Dinî hayatın televizyon camında doğru şekilde yansımasına daha vakit var gibi görünüyor. Bu beklenmeye değer bir şey mi o da ayrı bir konu. Başörtülü, tesettürlü bir oyuncuyu ilerleyen dakikalarda pijamaları ile görmek, saçını açmasına taramasına şahit olmak bizi nasıl hissettirecek acaba?
Yeşilçam geçmişinde yobaz hocalara, cahil dindarlara, başörtülü temizlikçi kadınlara hepimiz çokça âşinaydık. Başörtüsünden soyunmak çağdaşlık alâmetiydi. Sonra yavaş yavaş sinemanın yerini diziler aldı. Dini hayata ait gösterilebilecek isimler, yine kötü karakterlere verildi. Tepkiler aldı bu durum ama pek değişen bir şey olmadı. Fakat zamanla diziler değişti. Yayından kalkan, yeni yayına başlayan diziler oldu. Dine ve dini hayata daha saygılı figürler, detaylar gördüğümüz de oldu, yine Yeşilçam’dan alıştığımız yanlış namazlar, yanlış telaffuzlar da gördük. Dizi yapımcıları dine uzak dedik. Dizilerde neden başörtülü oyuncu yok dedik. Bugünlere geldik.
Bir zamanların dine, dindarlara dair en güzel belki de tek güzel sinema filmi olan Huzur Sokağı’nın dizi olarak çekileceğini öğrendik. Merakla beklendi, ilk bölümünden itibaren epey eleştirildi.
Yine bir zamanların meşhur, zengin kızı hidayete çağıran dindar erkek modeli vardı gözümüzün önünde. Evet bir zamanlar çok meşhurdu bu tip. Hatta dindar erkeklerimiz için gönlünde bir “Bilal olma sevdası” yatar mı acaba dedik. Yatıyordu da.

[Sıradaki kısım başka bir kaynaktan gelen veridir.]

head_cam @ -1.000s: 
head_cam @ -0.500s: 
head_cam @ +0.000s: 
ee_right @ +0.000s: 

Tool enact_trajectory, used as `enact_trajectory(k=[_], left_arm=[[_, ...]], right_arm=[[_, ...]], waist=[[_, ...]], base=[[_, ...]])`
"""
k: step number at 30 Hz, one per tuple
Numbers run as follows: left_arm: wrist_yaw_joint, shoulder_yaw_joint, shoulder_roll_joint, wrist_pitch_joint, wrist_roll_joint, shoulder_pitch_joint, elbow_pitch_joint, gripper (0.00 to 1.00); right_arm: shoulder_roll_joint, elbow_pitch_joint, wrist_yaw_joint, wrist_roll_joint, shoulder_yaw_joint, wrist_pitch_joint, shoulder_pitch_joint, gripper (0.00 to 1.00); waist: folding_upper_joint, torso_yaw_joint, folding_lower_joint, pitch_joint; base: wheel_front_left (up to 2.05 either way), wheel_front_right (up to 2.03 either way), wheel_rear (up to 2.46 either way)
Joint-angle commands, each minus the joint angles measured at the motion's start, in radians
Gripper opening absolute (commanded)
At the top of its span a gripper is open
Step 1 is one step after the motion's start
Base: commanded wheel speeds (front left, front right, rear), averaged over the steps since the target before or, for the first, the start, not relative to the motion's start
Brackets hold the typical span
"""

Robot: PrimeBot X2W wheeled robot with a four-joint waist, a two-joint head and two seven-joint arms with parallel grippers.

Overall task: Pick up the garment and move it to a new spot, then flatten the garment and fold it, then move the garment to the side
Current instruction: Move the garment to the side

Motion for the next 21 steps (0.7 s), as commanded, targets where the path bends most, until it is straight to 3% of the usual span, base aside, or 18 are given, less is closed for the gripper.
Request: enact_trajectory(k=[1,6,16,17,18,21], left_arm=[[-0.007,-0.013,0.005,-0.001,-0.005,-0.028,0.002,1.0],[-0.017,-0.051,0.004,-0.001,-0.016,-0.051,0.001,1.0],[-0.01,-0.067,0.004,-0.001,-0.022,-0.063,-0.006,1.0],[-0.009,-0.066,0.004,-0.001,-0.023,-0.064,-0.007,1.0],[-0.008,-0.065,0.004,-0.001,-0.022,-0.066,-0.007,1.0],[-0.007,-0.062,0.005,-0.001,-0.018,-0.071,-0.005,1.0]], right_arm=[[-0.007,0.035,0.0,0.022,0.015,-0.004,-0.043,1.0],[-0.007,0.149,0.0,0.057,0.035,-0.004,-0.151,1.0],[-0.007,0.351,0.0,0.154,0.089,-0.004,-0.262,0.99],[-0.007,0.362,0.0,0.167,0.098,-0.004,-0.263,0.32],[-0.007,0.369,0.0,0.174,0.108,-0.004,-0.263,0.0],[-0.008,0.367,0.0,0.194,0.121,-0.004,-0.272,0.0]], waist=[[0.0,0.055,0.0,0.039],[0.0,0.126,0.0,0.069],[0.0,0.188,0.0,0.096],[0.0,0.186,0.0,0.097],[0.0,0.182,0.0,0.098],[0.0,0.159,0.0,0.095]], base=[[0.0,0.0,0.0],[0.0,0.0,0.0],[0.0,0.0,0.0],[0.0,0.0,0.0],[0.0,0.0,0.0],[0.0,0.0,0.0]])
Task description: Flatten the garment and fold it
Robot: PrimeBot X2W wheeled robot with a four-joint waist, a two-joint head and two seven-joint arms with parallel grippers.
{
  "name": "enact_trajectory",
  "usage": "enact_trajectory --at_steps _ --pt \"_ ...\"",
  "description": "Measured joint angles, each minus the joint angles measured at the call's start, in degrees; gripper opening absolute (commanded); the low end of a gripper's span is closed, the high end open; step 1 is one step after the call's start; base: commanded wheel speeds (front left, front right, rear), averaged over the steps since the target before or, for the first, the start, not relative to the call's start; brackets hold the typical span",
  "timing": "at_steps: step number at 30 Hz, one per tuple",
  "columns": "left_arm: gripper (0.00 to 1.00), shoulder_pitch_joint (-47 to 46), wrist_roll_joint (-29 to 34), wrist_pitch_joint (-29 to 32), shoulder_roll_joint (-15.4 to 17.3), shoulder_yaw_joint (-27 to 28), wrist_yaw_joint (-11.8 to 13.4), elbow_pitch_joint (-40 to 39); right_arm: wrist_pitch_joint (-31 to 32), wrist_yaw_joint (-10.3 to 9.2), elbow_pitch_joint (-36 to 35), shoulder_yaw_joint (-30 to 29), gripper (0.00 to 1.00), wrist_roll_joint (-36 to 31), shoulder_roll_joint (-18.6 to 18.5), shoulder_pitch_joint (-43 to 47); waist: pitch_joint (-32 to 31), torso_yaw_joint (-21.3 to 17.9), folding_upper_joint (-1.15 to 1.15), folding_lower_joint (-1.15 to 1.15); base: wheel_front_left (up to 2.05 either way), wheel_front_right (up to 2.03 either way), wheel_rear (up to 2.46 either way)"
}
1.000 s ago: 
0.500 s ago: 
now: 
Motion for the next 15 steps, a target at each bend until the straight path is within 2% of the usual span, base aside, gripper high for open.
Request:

Küçük ve taşı gediğine koyan hikâyeciklerle zengin kıza dersini veren, Necip Fâzıl ve Sezai Karakoç’tan dizelerle şımarık kızı etkileyen, Mevlana’dan bahsederek, hikmetli sözlerin ışığı ile o kızın gözlerini kamaştıran bir Bilal olma arzusu. Tabi ki yakışıklı, tabi ki zengin ve güzel kızın istediği Bilal.
“Huzur Sokağı” dizisi, sadece ilk bölümü ile romana benzetilebilir. Sonrasında senaristin kurgusu doğrultusunda ilerleyecek gibi görünüyor. Muhtemelen Bilal ve Feyza’nın daha da yakınlaşmasına, Şükran’ın çeyizlerine sarılıp ağlamasına şahit olacağız. Yaşadığı hayattan sıkılmış, manevi bir arayış içindeki Feyza’yı değil de, yavaş yavaş Bilal’i etkileyen Feyza’yı göreceğiz.
Arkadaşımın tavsiyesi üzerine okuduğum bir kitapta yazar teorisini güçlendirmek için ara ara, çeşitlik inanç ekollerinden de örnekler veriyordu. Mesela bir yerde 4444 Tefriciye okunmasından bahsederken, “Selahatin Tefriciye” yazabilmiş. Bizim zaten Oskar ödüllü yazarımız da böyle değil mi? Bir romanındaki ikindi ezanı ile ilgili hatası epey yazıldı. Ya Huzur Sokağı? Benim en son gördüğüm kısımda, “akşam yemekte sizdeyiz” diyordu Bilal. Hava çoktan kararmış, Şükran’ı yani dindar, örtülü kızı çalıştığı yerden almaya gitmiş. Akşam yemeğinde ise bayramda ne yapılacağı vs. konuşuluyor. Yani mevzu yemek, aslında bir iftar. Tabi beyaz ekranda sabah namazı güneş doğduktan sonra kılındığı için, iftar da yatsıdan sonraki bir vakitte olup, adına akşam yemeği denebilir.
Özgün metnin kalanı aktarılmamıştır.